Task statement
Return the data below exactly, please, but drop the pictures.

------ Input data ------

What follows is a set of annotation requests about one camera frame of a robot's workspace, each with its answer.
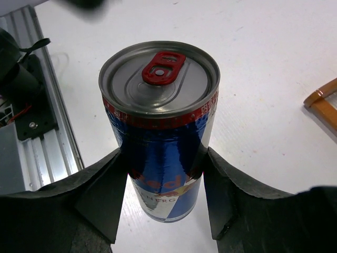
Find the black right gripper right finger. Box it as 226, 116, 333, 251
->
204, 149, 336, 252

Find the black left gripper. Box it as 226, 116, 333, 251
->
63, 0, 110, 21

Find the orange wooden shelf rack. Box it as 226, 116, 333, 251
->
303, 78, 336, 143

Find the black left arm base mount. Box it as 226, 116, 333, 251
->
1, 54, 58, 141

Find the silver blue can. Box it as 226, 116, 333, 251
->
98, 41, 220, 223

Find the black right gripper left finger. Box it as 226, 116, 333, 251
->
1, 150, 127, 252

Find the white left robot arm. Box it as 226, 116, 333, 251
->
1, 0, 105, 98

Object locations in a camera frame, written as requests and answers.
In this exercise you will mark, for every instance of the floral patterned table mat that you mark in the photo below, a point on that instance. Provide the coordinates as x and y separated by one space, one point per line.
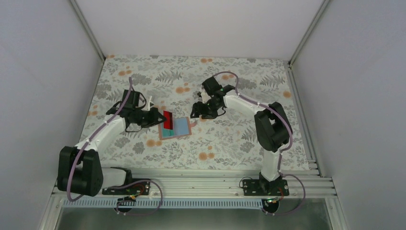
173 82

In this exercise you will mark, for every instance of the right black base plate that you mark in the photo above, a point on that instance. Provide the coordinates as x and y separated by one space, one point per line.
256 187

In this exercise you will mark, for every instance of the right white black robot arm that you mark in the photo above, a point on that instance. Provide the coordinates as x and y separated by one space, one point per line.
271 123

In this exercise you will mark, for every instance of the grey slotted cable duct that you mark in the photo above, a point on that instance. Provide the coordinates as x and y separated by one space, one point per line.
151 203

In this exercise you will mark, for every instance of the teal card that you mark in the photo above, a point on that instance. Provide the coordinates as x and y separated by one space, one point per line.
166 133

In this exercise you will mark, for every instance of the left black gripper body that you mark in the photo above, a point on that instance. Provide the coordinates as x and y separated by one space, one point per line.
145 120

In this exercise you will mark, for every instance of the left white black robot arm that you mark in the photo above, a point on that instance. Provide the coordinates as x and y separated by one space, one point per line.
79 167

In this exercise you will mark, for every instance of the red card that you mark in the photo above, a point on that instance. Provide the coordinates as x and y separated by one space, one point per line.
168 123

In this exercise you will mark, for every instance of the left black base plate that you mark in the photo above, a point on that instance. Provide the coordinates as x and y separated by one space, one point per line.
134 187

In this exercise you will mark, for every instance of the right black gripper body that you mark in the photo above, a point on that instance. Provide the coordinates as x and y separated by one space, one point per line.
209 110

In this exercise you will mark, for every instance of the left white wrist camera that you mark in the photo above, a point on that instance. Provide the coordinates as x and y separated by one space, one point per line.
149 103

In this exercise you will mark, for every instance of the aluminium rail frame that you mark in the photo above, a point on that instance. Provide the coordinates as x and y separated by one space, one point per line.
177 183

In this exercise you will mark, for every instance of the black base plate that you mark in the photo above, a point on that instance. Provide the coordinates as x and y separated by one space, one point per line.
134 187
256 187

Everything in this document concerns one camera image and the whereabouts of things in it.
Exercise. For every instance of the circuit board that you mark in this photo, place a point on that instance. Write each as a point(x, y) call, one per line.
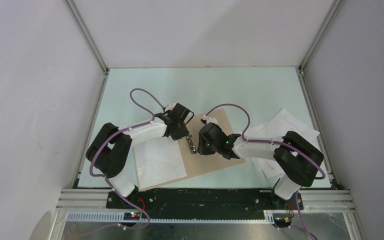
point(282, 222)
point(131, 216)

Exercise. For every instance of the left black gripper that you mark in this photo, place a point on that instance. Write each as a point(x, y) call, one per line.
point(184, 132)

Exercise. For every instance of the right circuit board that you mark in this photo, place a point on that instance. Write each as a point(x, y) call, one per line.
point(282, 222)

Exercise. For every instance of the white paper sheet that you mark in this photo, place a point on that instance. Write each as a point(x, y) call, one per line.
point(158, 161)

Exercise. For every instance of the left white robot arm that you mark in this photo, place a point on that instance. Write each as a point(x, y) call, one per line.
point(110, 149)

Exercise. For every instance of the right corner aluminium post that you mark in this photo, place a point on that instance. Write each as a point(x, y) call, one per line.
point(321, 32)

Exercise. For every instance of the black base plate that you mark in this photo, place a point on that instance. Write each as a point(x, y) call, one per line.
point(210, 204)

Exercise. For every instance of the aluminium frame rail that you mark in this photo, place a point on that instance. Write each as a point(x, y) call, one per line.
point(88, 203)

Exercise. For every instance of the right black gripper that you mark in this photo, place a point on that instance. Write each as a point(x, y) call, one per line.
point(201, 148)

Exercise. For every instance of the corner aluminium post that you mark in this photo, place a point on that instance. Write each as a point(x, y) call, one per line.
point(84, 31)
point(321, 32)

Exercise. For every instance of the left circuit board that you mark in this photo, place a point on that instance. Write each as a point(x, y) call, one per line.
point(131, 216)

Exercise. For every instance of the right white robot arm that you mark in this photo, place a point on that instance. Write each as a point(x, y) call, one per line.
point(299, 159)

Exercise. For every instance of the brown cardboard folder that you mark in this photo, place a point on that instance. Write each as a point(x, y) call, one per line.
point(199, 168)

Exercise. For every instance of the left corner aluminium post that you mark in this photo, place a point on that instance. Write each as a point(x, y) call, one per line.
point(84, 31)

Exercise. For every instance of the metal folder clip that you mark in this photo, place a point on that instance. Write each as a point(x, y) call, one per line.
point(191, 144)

------

Task solution
What follows is a set of annotation requests about one camera frame of a robot's workspace, each with its answer.
Find the black right gripper right finger. Box it as 226, 116, 333, 251
->
204, 149, 336, 252

Find the black left gripper. Box it as 226, 116, 333, 251
->
63, 0, 110, 21

Find the orange wooden shelf rack. Box it as 226, 116, 333, 251
->
303, 78, 336, 143

Find the black left arm base mount. Box it as 226, 116, 333, 251
->
1, 54, 58, 141

Find the silver blue can. Box it as 226, 116, 333, 251
->
98, 41, 220, 223

Find the black right gripper left finger. Box it as 226, 116, 333, 251
->
1, 150, 127, 252

Find the white left robot arm. Box it as 226, 116, 333, 251
->
1, 0, 105, 98

Object locations in a camera frame, written as requests and answers.
In this exercise you will mark, for every instance of the floral patterned table mat that you mark in the photo below, a point on that instance. Provide the coordinates as x and y separated by one space, one point per line.
173 82

In this exercise you will mark, for every instance of the right black base plate that you mark in the photo above, a point on that instance. Provide the coordinates as x and y separated by one space, one point per line.
256 187

In this exercise you will mark, for every instance of the right white black robot arm that you mark in the photo above, a point on that instance. Provide the coordinates as x and y separated by one space, one point per line.
271 123

In this exercise you will mark, for every instance of the grey slotted cable duct that you mark in the photo above, a point on that instance. Provide the coordinates as x and y separated by one space, one point per line.
151 203

In this exercise you will mark, for every instance of the teal card that you mark in the photo above, a point on that instance. Provide the coordinates as x and y separated by one space, one point per line.
166 133

In this exercise you will mark, for every instance of the left black gripper body that you mark in the photo above, a point on that instance. Provide the coordinates as x and y separated by one space, one point per line.
145 120

In this exercise you will mark, for every instance of the left white black robot arm that you mark in the photo above, a point on that instance. Provide the coordinates as x and y separated by one space, one point per line.
79 167

In this exercise you will mark, for every instance of the red card that you mark in the photo above, a point on that instance. Provide the coordinates as x and y separated by one space, one point per line.
168 123

In this exercise you will mark, for every instance of the left black base plate that you mark in the photo above, a point on that instance. Provide the coordinates as x and y separated by one space, one point per line.
134 187

In this exercise you will mark, for every instance of the right black gripper body that you mark in the photo above, a point on that instance. Provide the coordinates as x and y separated by one space, one point per line.
209 110

In this exercise you will mark, for every instance of the left white wrist camera that you mark in the photo above, a point on that instance. Provide the coordinates as x and y separated by one space, one point per line.
149 103

In this exercise you will mark, for every instance of the aluminium rail frame that you mark in the photo above, a point on that instance. Provide the coordinates as x and y separated by one space, one point per line.
177 183

In this exercise you will mark, for every instance of the black base plate that you mark in the photo above, a point on that instance. Provide the coordinates as x and y separated by one space, one point per line.
134 187
256 187

Everything in this document concerns one camera image and the whereabouts of things in it.
Exercise. For every instance of the circuit board that you mark in this photo, place a point on that instance. Write each as a point(x, y) call, one per line.
point(282, 222)
point(131, 216)

Exercise. For every instance of the left black gripper that you mark in this photo, place a point on that instance. Write each as a point(x, y) call, one per line.
point(184, 132)

Exercise. For every instance of the right circuit board that you mark in this photo, place a point on that instance. Write each as a point(x, y) call, one per line.
point(282, 222)

Exercise. For every instance of the white paper sheet that you mark in this photo, place a point on that instance. Write each as a point(x, y) call, one per line.
point(158, 161)

Exercise. For every instance of the left white robot arm that you mark in this photo, place a point on that instance. Write each as a point(x, y) call, one per line.
point(110, 149)

Exercise. For every instance of the right corner aluminium post that you mark in this photo, place a point on that instance. Write each as a point(x, y) call, one per line.
point(321, 32)

Exercise. For every instance of the black base plate that you mark in this photo, place a point on that instance. Write each as a point(x, y) call, one per line.
point(210, 204)

Exercise. For every instance of the aluminium frame rail that you mark in this photo, place a point on that instance. Write each as a point(x, y) call, one per line.
point(88, 203)

Exercise. For every instance of the right black gripper that you mark in this photo, place a point on that instance. Write each as a point(x, y) call, one per line.
point(201, 148)

Exercise. For every instance of the corner aluminium post that you mark in this photo, place a point on that instance. Write each as a point(x, y) call, one per line.
point(84, 31)
point(321, 32)

Exercise. For every instance of the left circuit board that you mark in this photo, place a point on that instance. Write each as a point(x, y) call, one per line.
point(131, 216)

Exercise. For every instance of the right white robot arm that you mark in this photo, place a point on that instance. Write each as a point(x, y) call, one per line.
point(299, 159)

Exercise. For every instance of the brown cardboard folder that you mark in this photo, place a point on that instance. Write each as a point(x, y) call, one per line.
point(199, 168)

Exercise. For every instance of the left corner aluminium post that you mark in this photo, place a point on that instance. Write each as a point(x, y) call, one per line.
point(84, 31)

Exercise. For every instance of the metal folder clip that you mark in this photo, place a point on that instance. Write each as a point(x, y) call, one per line.
point(191, 144)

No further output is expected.